- WORK REQUEST -
Find the line with "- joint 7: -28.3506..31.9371" in the entries below, then reproduce it and every line after it down to and including the line with "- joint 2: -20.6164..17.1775", exactly.

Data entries
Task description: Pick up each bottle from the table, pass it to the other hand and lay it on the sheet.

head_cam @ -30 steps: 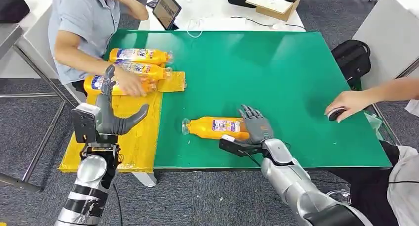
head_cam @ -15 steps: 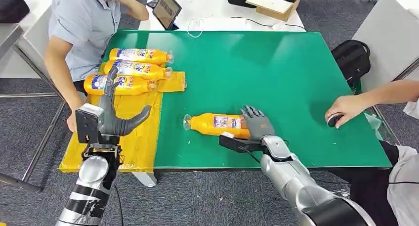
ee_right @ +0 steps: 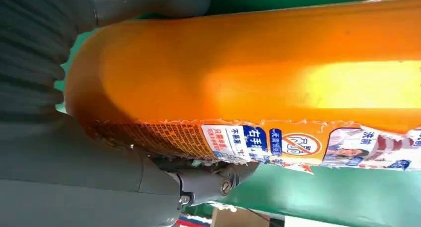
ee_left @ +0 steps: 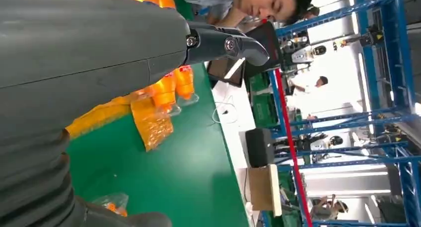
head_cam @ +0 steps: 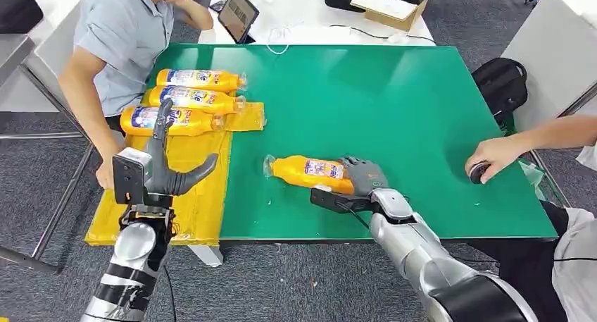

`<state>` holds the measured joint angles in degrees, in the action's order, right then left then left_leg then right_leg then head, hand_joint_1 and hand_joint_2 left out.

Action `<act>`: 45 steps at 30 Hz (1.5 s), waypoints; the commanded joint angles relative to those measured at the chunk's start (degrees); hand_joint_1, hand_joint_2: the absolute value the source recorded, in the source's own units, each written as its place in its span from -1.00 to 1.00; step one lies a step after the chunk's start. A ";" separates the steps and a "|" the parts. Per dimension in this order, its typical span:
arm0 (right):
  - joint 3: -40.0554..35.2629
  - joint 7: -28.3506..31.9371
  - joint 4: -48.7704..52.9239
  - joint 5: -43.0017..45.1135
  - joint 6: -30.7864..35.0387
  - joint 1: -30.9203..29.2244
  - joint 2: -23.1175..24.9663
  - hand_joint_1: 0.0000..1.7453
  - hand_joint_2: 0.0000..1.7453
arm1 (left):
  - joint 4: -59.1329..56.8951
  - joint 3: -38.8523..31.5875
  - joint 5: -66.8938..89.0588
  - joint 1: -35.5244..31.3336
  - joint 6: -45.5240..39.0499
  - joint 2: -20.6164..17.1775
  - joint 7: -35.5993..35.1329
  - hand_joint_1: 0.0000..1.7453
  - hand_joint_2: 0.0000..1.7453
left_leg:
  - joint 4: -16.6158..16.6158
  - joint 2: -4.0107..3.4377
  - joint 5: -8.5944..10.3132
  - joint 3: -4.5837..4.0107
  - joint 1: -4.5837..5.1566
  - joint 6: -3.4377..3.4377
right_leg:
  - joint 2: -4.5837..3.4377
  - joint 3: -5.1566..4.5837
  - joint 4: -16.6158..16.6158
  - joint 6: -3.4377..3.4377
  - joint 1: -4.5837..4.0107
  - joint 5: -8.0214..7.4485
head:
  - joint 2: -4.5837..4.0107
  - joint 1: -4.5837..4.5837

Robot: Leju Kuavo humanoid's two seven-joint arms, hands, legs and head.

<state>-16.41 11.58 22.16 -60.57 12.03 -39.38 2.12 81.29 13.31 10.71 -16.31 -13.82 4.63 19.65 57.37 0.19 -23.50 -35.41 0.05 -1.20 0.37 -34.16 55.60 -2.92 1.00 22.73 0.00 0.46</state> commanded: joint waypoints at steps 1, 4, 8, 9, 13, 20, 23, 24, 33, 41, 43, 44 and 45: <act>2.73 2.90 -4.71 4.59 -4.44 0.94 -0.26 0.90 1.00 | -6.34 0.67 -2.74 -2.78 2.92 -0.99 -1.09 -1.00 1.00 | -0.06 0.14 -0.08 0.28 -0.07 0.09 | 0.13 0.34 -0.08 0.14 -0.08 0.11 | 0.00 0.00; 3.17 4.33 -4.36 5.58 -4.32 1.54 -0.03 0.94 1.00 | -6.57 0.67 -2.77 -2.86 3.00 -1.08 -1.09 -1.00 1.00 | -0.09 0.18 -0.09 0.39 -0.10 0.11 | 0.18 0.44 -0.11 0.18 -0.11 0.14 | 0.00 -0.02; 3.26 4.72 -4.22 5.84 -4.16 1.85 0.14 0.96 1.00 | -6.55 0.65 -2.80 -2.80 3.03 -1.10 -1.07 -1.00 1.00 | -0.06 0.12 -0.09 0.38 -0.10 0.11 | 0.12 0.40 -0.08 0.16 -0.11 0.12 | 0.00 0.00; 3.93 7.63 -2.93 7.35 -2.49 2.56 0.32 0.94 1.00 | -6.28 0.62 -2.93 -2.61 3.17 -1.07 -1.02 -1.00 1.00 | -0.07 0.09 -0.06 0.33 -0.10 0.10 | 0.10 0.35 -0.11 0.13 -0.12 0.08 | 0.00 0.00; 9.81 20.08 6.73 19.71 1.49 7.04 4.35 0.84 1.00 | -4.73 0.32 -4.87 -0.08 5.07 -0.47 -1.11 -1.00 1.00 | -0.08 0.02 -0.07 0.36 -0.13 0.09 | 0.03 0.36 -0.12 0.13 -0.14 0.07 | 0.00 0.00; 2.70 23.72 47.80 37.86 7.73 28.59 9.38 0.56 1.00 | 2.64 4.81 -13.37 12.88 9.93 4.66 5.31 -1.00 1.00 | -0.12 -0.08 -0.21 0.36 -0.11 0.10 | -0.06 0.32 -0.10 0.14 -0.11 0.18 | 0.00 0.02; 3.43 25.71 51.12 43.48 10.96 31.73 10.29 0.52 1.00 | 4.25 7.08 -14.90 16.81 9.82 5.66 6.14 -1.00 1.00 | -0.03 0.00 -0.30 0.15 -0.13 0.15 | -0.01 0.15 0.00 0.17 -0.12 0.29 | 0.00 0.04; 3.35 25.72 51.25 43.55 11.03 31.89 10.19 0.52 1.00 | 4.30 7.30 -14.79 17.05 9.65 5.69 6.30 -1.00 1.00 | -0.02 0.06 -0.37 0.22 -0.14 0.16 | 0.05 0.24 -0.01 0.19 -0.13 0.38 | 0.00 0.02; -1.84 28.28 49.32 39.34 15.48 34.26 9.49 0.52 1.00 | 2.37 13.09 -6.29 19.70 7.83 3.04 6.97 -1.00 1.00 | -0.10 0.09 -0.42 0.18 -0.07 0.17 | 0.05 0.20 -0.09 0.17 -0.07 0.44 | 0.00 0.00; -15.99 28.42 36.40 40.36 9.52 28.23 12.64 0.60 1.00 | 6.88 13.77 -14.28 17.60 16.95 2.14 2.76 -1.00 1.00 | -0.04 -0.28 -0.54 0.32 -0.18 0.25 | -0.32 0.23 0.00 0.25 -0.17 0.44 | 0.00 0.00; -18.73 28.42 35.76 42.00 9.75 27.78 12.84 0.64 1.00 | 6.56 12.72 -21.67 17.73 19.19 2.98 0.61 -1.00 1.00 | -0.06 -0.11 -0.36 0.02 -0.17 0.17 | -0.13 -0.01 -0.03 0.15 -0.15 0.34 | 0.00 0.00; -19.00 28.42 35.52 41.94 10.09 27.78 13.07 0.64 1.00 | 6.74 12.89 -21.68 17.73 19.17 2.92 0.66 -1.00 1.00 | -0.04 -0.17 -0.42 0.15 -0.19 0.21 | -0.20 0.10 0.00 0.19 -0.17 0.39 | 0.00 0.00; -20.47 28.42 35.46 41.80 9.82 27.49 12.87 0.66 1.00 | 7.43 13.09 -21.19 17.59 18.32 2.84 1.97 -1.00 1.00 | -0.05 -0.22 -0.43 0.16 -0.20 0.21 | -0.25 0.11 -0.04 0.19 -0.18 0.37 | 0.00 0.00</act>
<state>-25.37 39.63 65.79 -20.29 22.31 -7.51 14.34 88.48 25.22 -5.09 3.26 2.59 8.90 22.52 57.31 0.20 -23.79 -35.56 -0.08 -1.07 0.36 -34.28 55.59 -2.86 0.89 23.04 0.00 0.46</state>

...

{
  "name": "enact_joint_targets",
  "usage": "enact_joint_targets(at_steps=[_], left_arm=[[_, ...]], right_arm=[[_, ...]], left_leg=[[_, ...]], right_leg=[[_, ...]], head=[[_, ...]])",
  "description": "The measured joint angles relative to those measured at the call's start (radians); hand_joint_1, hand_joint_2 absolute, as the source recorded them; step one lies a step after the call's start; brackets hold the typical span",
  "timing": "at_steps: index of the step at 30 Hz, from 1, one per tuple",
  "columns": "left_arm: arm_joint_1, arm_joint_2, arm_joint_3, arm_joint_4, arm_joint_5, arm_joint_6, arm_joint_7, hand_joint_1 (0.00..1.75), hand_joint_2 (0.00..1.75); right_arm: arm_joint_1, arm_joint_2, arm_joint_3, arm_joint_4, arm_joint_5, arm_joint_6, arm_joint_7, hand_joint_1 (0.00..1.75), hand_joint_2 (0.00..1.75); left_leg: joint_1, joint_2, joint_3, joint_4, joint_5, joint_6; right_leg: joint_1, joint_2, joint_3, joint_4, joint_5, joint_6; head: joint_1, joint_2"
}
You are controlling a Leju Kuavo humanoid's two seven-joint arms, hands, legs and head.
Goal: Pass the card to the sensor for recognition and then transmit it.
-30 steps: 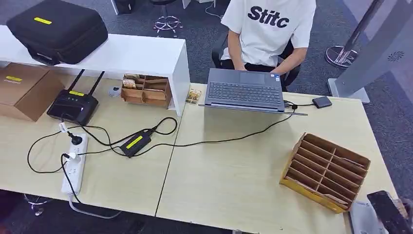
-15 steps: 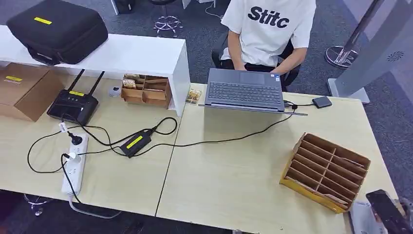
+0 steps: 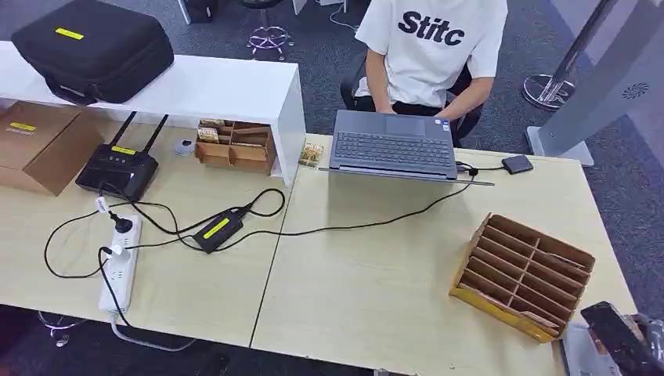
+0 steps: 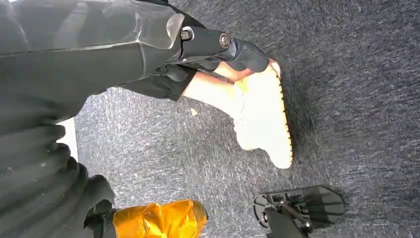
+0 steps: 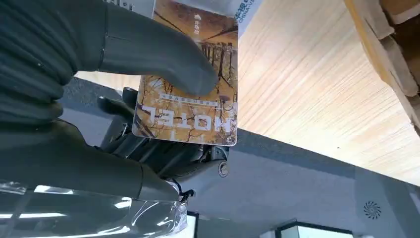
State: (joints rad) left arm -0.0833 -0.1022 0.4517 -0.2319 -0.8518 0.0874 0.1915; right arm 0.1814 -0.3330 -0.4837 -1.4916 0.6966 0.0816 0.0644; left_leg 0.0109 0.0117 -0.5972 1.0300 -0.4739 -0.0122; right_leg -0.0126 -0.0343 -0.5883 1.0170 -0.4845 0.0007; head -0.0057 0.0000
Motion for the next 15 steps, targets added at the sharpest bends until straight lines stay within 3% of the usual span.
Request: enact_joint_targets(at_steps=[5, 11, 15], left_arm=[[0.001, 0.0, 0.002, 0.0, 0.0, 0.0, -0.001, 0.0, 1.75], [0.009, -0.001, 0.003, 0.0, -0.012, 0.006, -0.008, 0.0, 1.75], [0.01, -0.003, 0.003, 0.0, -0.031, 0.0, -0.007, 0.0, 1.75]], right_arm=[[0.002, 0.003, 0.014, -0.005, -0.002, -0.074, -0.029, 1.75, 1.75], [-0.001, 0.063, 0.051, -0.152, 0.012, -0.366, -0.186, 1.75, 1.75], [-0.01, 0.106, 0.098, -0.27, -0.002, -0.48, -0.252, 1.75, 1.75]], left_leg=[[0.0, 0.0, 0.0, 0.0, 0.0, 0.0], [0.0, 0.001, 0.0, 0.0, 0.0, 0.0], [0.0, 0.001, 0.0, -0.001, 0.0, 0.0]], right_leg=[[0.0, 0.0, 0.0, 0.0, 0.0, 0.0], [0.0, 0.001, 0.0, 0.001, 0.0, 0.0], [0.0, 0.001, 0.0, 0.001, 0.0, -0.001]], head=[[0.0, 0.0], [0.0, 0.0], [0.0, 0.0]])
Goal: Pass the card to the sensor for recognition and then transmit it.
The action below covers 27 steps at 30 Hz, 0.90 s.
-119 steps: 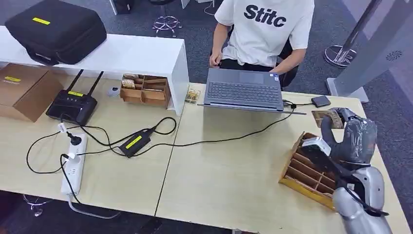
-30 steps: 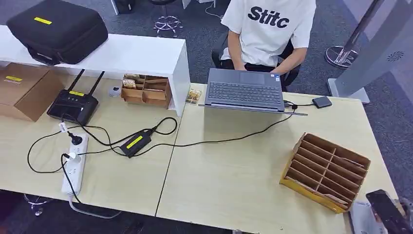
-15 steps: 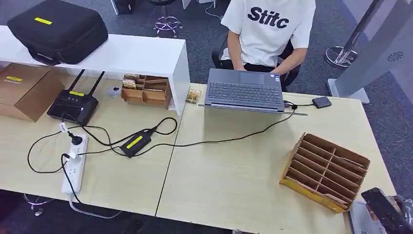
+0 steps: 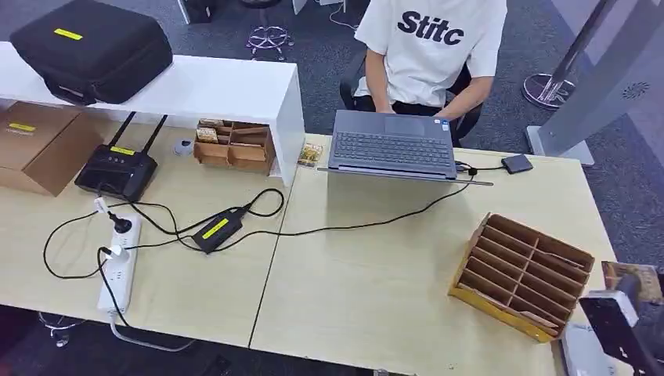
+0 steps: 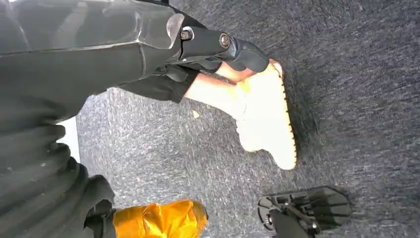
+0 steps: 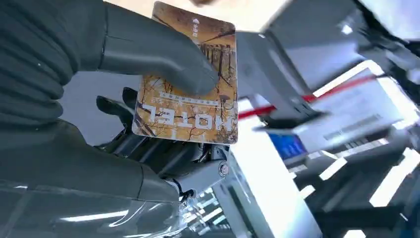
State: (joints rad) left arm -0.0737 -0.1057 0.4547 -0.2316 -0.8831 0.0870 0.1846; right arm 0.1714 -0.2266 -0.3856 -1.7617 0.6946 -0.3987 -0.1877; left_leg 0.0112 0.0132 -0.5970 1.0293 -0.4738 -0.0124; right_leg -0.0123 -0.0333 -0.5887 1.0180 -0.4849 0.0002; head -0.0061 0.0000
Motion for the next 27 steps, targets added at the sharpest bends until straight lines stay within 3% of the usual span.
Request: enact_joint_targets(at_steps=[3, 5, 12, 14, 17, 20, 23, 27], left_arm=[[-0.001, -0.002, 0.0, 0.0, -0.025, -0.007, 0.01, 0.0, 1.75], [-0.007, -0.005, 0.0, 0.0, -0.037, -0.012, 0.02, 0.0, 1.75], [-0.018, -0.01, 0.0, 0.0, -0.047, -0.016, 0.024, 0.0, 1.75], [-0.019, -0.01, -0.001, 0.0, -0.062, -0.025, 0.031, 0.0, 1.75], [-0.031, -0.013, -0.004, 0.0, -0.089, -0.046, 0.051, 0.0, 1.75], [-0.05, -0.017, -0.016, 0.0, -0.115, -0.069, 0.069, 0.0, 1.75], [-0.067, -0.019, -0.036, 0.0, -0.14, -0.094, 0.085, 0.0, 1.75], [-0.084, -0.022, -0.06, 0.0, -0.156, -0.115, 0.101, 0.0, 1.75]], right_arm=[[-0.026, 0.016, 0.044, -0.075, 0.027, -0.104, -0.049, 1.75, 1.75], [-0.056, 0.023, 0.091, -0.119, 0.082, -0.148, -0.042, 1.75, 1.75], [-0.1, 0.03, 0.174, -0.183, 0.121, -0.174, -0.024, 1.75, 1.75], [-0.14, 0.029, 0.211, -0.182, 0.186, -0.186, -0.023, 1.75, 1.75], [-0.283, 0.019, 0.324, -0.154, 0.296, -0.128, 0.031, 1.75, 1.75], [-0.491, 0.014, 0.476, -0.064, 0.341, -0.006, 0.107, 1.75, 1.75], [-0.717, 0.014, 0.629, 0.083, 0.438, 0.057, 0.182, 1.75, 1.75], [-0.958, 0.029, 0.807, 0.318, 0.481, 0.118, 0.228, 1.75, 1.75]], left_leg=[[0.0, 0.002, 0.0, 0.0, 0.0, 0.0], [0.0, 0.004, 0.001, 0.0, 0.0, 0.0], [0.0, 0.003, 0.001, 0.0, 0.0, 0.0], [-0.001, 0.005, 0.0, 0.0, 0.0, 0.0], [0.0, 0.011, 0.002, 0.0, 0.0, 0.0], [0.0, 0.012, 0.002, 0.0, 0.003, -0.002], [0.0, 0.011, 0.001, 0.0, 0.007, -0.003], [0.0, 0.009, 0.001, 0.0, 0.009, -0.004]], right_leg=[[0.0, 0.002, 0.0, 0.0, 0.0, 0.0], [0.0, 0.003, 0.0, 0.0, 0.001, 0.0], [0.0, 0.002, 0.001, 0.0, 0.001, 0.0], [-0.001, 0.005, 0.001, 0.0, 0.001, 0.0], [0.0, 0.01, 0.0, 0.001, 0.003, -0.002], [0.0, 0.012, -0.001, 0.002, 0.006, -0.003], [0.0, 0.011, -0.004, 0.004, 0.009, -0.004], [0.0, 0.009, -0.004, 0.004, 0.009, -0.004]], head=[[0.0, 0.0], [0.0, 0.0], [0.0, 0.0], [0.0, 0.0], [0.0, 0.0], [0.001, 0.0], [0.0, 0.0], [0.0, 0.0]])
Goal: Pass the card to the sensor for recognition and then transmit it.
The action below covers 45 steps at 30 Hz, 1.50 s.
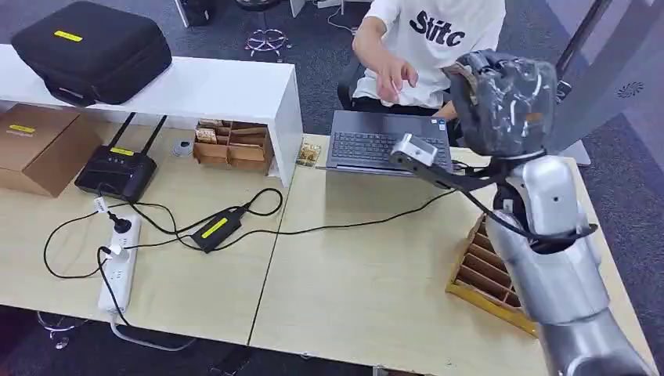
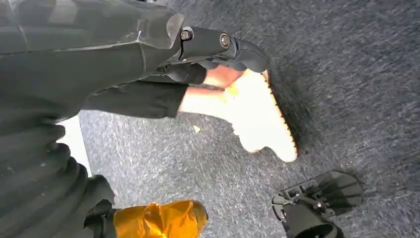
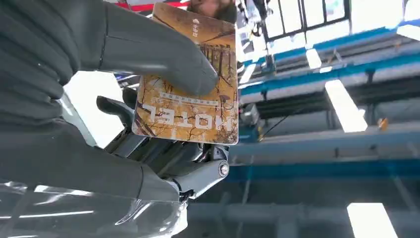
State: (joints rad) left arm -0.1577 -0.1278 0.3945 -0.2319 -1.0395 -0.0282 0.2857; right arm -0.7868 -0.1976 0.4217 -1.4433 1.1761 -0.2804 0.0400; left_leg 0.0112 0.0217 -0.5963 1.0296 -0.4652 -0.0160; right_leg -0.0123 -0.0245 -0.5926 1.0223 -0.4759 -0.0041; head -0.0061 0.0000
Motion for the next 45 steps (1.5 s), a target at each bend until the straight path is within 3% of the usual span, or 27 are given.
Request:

- SOLUTION -
  - joint 7: -28.3506..31.9371
  - joint 4: -48.7704..52.9239
  - joint 5: -43.0017..45.1135
  - joint 6: -30.7864..35.0387
  - joint 1: -30.9203..29.2244
  - joint 2: -23.1175..24.9663
  - hand_joint_1: 0.0000..1.7453
  - hand_joint_2: 0.0000..1.7453
arm1 (left):
  - joint 4: -59.1329..56.8951
  - joint 3: -38.8523..31.5875
  - joint 5: -66.8938..89.0588
  - joint 1: -35.5244..31.3336
  - joint 6: -45.5240..39.0499
  - joint 2: -20.6164..17.1775

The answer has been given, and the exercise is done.